Washington regarde ailleurs. Pékin avance ses pions.
Hégémonie contestée : la Chine investit les territoires stratégiques
L’Asie du Sud-Est et les îles du Pacifique deviennent le théâtre d’un nouveau bras de fer entre Pékin et Washington. Longtemps en position dominante, les États-Unis ont vu leur présence s’effriter, laissant le champ libre à une diplomatie économique chinoise très active.
À Micronésie, à Palau ou encore aux îles Marshall, la Chine finance des infrastructures-clés, comme la rénovation d’aéroports ou la construction de centres de congrès. Objectif : asseoir sa légitimité locale et créer des relations de dépendance durable.
L’écho est géostratégique : comme l’a rappelé Cleo Paskal, experte au Foundation for Defense of Democracies, ces îles furent des points névralgiques lors des conflits du XXe siècle. Pékin s’inscrit clairement dans cette logique de projection de puissance.
Le tourisme comme arme d’influence : la pression douce version Pékin
Autre levier d’influence utilisé par la Chine : le tourisme stratégique. En Palau, pays qui reconnaît toujours Taïwan, les autorités dénoncent une forme de chantage touristique.
Le président paluan Surangel Whipps accuse Pékin d’avoir restreint les flux touristiques pour forcer un basculement diplomatique vers la Chine. Ce procédé n’est pas isolé : il a déjà été mis en œuvre dans les îles Salomon, qui ont signé un accord de sécurité avec Pékin en 2022. Résultat : la Chine modernise leur port principal et soutient les formations de la police locale.
Une diplomatie du portefeuille, où l’aide au développement devient un outil de pression politique.

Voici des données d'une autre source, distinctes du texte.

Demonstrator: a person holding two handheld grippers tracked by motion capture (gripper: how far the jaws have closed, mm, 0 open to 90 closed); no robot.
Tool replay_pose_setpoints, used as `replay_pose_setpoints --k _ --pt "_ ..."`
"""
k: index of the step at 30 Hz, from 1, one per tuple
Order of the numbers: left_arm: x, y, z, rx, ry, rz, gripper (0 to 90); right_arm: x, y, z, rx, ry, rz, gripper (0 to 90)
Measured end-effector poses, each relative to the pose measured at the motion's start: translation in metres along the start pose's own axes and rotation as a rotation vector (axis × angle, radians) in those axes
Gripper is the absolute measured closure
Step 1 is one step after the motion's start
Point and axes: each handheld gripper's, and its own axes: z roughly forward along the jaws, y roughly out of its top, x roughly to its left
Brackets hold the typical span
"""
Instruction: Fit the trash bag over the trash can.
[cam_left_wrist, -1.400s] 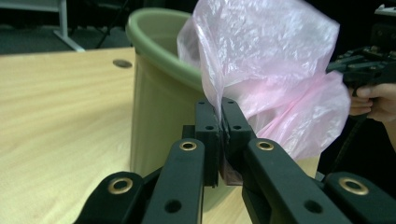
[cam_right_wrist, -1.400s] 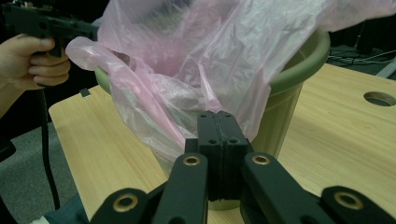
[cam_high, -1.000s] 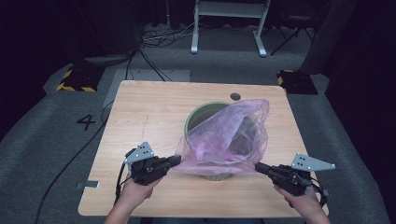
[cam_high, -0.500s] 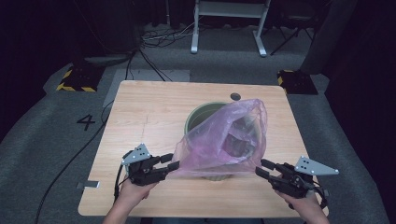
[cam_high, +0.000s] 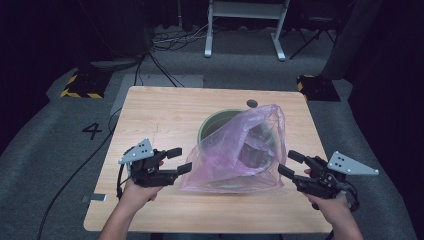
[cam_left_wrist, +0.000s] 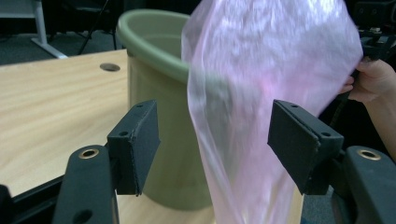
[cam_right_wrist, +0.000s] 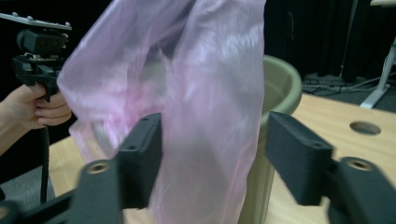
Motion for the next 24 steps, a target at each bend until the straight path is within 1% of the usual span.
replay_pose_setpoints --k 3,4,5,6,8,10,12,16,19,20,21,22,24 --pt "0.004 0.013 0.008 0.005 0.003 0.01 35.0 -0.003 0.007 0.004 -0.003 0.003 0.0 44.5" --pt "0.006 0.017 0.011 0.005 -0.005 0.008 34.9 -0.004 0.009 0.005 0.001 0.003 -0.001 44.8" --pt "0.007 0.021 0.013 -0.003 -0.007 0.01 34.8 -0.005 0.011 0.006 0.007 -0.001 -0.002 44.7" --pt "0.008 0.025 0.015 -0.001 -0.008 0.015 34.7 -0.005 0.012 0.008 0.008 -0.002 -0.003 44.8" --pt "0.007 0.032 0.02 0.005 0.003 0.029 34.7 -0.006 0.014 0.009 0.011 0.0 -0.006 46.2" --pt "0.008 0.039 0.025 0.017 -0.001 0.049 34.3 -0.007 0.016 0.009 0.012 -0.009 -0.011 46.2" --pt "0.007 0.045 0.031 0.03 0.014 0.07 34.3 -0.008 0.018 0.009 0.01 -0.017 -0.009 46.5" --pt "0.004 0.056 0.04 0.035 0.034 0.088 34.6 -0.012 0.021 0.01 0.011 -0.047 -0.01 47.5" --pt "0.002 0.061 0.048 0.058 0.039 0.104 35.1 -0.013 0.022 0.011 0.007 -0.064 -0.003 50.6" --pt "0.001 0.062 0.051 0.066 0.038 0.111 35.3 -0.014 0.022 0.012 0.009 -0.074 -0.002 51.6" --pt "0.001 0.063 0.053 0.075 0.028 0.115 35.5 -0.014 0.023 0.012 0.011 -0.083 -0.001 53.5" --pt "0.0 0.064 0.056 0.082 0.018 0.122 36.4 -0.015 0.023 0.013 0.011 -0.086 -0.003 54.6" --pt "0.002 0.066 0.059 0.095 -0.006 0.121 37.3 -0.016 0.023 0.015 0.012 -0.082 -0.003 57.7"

Vers une guerre des monnaies : le yuan numérique contre le dollar
La Chine pousse aussi ses pions sur le terrain financier. En multipliant les essais de paiements transfrontaliers en yuan numérique (e-CNY), Pékin veut affaiblir la domination du dollar dans les échanges internationaux.
Au forum financier de Shanghai, le gouverneur de la Banque populaire de Chine, Pan Gongsheng, a évoqué la vision d’un système monétaire multipolaire, moins dépendant des circuits traditionnels dominés par l’Occident. En parallèle, le système CIPS (Cross-Border Interbank Payment System), alternative au SWIFT occidental, continue de s’étendre.
Dans ce contexte, le yuan numérique devient un outil géopolitique à part entière. Plus rapide, moins cher, moins exposé aux sanctions : la monnaie chinoise cherche à séduire les économies émergentes tout en contournant les outils de contrôle américains.